A load-balancer tracks HTTP requests and, depending on the session to which the request is linked, it dispatches the request to the appropriate node. This is called load-balancing with sticky-sessions or session affinity: once a session is created on a node, every future request will also be processed by that same node. Using a load-balancer that supports sticky-sessions but not configuring your web application for session replication allows you to scale very well by avoiding the cost of session state replication: each request for a session will always be handled by the same node. But in case a node dies, the state of all client sessions hosted by this node (the shopping carts, for example) will be lost and the clients will most probably need to login on another node and restart with a new session. In many situations, it is acceptable not to replicate HTTP sessions because all critical state is stored in a database or on the client. In other situations, losing a client session is not acceptable and, in this case, session state replication is the price one has to pay.
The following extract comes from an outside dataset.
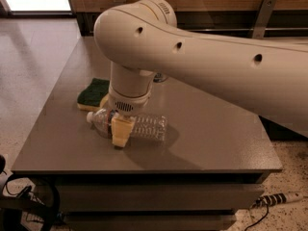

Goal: Knock water bottle over

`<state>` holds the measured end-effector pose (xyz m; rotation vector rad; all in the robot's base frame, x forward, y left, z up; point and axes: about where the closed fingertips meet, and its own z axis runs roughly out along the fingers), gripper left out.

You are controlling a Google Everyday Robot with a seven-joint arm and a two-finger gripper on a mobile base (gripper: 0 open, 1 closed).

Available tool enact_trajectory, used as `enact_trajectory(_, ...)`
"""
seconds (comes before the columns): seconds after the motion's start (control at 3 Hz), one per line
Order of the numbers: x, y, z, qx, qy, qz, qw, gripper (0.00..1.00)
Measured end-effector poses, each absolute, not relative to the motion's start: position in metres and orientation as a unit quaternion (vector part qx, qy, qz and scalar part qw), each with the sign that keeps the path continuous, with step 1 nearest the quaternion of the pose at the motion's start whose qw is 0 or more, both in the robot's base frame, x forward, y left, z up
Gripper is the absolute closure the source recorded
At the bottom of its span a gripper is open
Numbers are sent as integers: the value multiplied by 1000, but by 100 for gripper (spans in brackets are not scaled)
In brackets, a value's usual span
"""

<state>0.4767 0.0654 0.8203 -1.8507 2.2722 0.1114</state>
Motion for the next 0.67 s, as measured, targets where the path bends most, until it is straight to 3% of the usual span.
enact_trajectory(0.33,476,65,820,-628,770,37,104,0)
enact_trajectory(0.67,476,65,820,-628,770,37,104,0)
Apache is a well-known web server which can be extended by plugging in modules. One of these modules, mod_jk, has been specifically designed to allow the forwarding of requests from Apache to a Servlet container. Furthermore, it is also able to load-balance HTTP calls to a set of Servlet containers while maintaining sticky sessions, which is what is most interesting for us in this section.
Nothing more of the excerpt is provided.